Your assignment:
Drop the images. Copy every line below character for character.

Records from a collection:

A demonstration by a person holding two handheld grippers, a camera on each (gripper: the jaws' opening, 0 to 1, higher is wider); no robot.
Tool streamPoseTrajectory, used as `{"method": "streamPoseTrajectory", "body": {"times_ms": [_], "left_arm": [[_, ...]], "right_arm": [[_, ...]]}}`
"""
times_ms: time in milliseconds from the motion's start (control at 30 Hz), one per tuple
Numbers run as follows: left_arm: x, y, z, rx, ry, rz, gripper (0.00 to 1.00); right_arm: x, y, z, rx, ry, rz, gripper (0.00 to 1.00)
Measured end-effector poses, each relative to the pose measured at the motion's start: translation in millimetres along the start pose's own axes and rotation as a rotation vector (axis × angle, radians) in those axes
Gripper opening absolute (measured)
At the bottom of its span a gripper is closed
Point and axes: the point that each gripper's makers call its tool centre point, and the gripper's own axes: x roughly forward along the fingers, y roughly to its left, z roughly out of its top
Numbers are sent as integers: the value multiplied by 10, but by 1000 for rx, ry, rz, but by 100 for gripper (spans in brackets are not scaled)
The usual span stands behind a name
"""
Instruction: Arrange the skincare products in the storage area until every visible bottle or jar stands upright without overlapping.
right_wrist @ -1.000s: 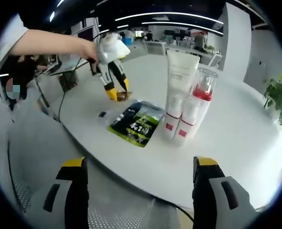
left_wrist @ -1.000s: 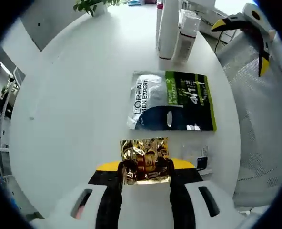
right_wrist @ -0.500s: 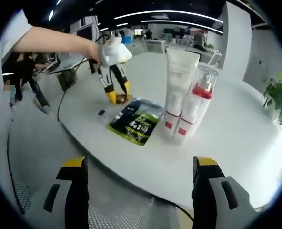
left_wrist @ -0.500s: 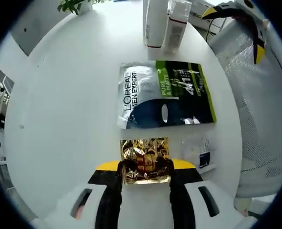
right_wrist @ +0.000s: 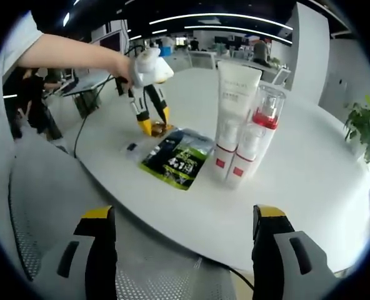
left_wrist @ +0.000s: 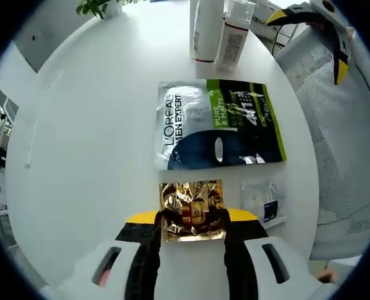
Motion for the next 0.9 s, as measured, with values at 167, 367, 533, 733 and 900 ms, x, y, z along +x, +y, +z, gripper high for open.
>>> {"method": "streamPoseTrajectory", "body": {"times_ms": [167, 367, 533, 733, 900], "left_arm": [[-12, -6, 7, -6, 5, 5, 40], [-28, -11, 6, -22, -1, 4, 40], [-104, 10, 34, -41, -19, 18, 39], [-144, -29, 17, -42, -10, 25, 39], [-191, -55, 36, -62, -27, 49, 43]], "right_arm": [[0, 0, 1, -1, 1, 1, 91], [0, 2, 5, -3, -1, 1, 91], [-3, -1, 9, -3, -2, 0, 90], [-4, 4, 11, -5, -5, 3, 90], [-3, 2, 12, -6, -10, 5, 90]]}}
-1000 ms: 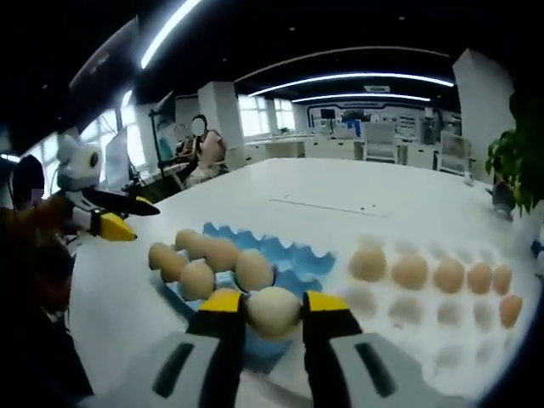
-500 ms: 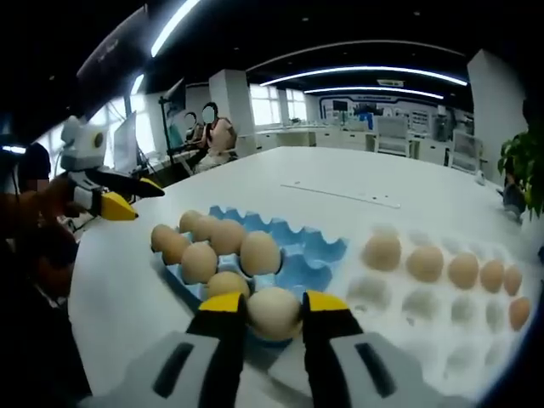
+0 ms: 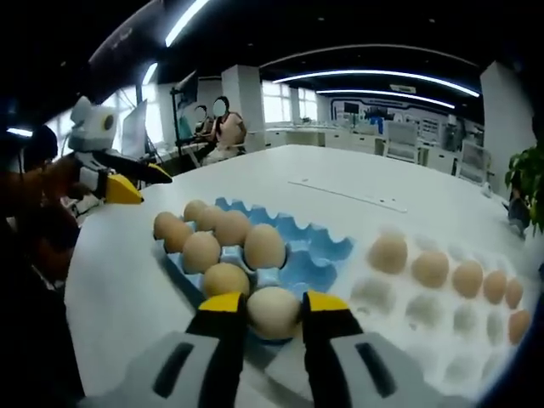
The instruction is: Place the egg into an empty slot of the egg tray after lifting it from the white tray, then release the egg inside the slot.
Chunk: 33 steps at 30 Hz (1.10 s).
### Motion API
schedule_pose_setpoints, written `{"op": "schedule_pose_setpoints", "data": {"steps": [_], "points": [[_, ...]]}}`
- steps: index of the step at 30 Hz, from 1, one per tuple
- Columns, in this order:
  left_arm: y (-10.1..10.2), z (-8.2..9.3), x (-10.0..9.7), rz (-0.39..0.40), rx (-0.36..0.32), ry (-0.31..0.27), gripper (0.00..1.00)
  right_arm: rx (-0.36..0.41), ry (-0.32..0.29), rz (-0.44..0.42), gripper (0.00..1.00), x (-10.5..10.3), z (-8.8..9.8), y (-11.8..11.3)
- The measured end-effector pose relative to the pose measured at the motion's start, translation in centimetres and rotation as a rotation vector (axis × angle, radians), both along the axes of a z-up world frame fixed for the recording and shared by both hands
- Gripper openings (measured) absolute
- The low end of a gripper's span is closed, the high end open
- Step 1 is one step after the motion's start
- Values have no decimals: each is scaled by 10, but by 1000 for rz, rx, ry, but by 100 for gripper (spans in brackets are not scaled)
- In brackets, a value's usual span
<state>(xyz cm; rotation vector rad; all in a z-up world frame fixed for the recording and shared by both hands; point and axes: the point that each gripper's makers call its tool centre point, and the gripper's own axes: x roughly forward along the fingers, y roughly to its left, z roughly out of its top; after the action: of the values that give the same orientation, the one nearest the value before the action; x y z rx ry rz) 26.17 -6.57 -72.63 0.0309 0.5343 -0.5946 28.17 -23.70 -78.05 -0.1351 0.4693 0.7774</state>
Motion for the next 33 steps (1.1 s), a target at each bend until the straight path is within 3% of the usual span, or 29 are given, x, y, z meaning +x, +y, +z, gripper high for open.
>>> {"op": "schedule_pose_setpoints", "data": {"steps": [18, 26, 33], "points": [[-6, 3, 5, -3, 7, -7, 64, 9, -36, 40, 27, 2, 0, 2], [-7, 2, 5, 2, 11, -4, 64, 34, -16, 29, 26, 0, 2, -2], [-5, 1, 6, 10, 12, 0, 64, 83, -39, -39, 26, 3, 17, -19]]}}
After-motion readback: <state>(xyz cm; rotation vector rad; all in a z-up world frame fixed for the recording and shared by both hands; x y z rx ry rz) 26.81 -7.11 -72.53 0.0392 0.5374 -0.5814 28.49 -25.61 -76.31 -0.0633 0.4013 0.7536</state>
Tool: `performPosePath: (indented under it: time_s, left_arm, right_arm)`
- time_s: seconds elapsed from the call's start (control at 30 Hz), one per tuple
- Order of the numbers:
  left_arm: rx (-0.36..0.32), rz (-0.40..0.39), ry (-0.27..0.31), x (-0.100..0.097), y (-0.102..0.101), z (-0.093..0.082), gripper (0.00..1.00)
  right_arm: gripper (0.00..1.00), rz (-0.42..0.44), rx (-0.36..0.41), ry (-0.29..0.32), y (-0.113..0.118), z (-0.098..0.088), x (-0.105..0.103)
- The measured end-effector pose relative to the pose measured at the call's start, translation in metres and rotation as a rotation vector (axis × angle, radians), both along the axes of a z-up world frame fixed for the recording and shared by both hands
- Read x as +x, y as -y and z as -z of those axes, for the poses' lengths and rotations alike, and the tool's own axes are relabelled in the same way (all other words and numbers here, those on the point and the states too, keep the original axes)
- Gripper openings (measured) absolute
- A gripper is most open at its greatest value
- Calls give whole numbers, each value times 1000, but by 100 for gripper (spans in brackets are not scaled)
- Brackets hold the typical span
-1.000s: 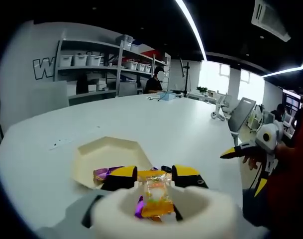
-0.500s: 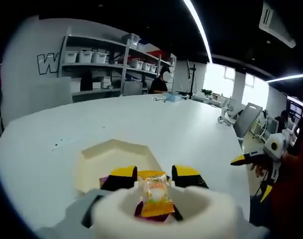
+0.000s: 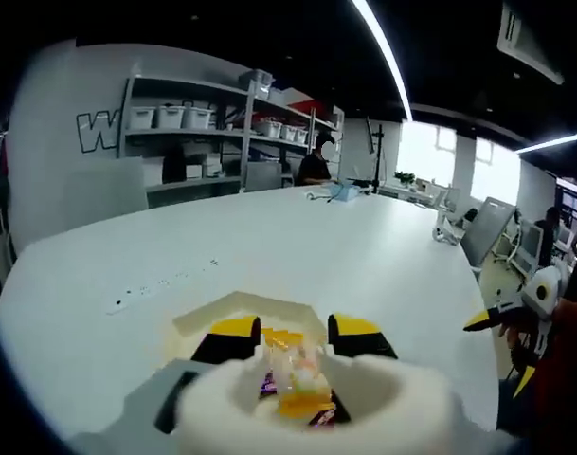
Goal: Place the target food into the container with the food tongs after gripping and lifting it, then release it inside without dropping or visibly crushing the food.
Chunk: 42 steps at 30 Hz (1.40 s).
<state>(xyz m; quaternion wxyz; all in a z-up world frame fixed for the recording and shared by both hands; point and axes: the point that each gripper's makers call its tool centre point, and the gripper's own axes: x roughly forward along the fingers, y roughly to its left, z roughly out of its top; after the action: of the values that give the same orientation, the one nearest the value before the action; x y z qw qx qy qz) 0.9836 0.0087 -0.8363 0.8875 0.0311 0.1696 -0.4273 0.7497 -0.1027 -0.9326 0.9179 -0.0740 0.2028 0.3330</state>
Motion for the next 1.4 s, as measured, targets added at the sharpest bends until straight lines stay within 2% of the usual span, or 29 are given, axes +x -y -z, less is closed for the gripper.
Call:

Task output:
A demonstration by a person holding two handheld grippers, a camera on each (gripper: the jaws' opening, 0 to 1, higher is wider); no robot.
Tool streamPoseTrajectory, used as `{"method": "streamPoseTrajectory", "body": {"times_ms": [_], "left_arm": [[_, ...]], "right_arm": [[_, ...]]}}`
"""
times_ms: time in milliseconds from the motion's start (control at 30 Hz), one per tuple
Numbers run as follows: left_arm: x, y, z, rx, ry, rz, gripper (0.00 to 1.00); right_arm: x, y, z, rx, ry, rz, gripper (0.00 to 1.00)
Measured end-effector poses, each relative to the pose measured at the motion's start: translation in millimetres along the start pose's own axes and rotation as a rotation vector (axis × angle, radians) in those axes
Gripper opening absolute (measured)
At the bottom of its span a gripper is closed
Point and axes: the point that each gripper's makers call its tool centre point, and the gripper's own axes: x roughly forward along the fingers, y roughly to its left, z roughly out of its top
Numbers are sent as integers: the value multiplied by 10, but by 1000 for rx, ry, rz, but by 100 for gripper (spans in brackets are not scaled)
The usual span stands behind a name
"""
Instruction: Arrange the skincare products in the storage area until every visible bottle or jar stands upright without overlapping.
right_wrist @ -1.000s: 
left_wrist @ -1.000s: 
right_wrist @ -0.500s: 
left_wrist @ -0.500s: 
right_wrist @ +0.000s: 
left_wrist @ +0.000s: 
Motion for the next 0.9 s, as measured, with values at 167, 367, 533, 733 and 900 ms, x, y, z along +x, +y, +z, gripper high for open.
>>> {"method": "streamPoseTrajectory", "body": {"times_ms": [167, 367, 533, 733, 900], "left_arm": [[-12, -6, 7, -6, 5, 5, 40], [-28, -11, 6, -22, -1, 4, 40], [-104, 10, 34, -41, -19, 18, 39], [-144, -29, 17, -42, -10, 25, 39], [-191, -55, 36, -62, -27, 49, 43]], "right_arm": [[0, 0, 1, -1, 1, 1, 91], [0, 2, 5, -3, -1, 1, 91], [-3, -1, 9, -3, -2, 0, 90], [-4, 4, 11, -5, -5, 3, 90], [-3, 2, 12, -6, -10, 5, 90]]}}
-1000 ms: 
-500 ms: 
+0 ms: 
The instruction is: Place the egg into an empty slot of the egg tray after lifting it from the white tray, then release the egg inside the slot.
Chunk: 33 steps at 30 Hz (1.10 s).
### Motion API
schedule_pose_setpoints, written `{"op": "schedule_pose_setpoints", "data": {"steps": [_], "points": [[_, ...]]}}`
- steps: index of the step at 30 Hz, from 1, one per tuple
- Columns, in this order:
  left_arm: y (-10.1..10.2), z (-8.2..9.3), x (-10.0..9.7), rz (-0.39..0.40), rx (-0.36..0.32), ry (-0.31..0.27), gripper (0.00..1.00)
  right_arm: rx (-0.36..0.41), ry (-0.32..0.29), rz (-0.44..0.42), gripper (0.00..1.00), x (-10.5..10.3), z (-8.8..9.8), y (-11.8..11.3)
- The measured end-effector pose relative to the pose measured at the motion's start, translation in centimetres and rotation as a rotation vector (axis × angle, radians), both along the axes of a z-up world frame fixed for the recording and shared by both hands
- Gripper openings (measured) absolute
- The low end of a gripper's span is closed, the high end open
- Step 1 is one step after the motion's start
- Values have no decimals: each is scaled by 10, but by 1000 for rz, rx, ry, but by 100 for gripper (spans in brackets are not scaled)
- In brackets, a value's usual span
<state>(xyz cm; rotation vector rad; all in a z-up world frame fixed for the recording and shared by both hands; point and axes: the point that each gripper's makers call its tool centre point, and the gripper's own axes: x roughly forward along the fingers, y roughly to its left, z roughly out of its top; after the action: of the values that give the same orientation, the one nearest the value before the action; x y z rx ry rz) 26.17 -6.57 -72.63 0.0309 0.5343 -0.5946 28.17 -23.70 -78.05 -0.1351 0.4693 0.7774</state>
Motion for the next 33 steps (1.1 s), a target at each bend until the straight path is within 3% of the usual span, or 29 are given, x, y, z meaning +x, +y, +z, gripper high for open.
>>> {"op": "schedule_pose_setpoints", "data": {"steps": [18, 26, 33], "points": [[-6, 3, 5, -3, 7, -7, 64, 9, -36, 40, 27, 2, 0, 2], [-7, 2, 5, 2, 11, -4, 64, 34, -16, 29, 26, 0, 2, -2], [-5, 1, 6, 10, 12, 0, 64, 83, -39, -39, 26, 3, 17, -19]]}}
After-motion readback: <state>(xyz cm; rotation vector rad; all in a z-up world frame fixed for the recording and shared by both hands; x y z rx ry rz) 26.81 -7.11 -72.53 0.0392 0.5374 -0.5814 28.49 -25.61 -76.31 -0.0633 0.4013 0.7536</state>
Tool: `performPosePath: (indented under it: time_s, left_arm, right_arm)`
- time_s: seconds elapsed from the call's start (control at 30 Hz), one per tuple
- Order of the numbers:
  left_arm: rx (-0.36..0.32), rz (-0.40..0.39), ry (-0.27..0.31), x (-0.100..0.097), y (-0.102..0.101), z (-0.093..0.082), gripper (0.00..1.00)
  right_arm: gripper (0.00..1.00), rz (-0.42..0.44), rx (-0.36..0.41), ry (-0.29..0.32), y (-0.113..0.118), z (-0.098..0.088), x (-0.105..0.103)
- The measured end-effector pose relative to the pose measured at the call's start, translation in metres and rotation as a rotation vector (axis × angle, radians), both along the axes of a z-up world frame fixed for the recording and shared by both hands
- Read x as +x, y as -y and z as -z of those axes, for the poses' lengths and rotations alike, and the tool's own axes are relabelled in the same way (all other words and numbers here, those on the point and the states too, keep the original axes)
- Gripper openings (measured) absolute
- A gripper is most open at its greatest value
- Calls give whole numbers, each value times 1000, but by 100 for gripper (spans in brackets are not scaled)
- Brackets hold the typical span
-1.000s: 
-0.500s: 
+0.000s: 
Goal: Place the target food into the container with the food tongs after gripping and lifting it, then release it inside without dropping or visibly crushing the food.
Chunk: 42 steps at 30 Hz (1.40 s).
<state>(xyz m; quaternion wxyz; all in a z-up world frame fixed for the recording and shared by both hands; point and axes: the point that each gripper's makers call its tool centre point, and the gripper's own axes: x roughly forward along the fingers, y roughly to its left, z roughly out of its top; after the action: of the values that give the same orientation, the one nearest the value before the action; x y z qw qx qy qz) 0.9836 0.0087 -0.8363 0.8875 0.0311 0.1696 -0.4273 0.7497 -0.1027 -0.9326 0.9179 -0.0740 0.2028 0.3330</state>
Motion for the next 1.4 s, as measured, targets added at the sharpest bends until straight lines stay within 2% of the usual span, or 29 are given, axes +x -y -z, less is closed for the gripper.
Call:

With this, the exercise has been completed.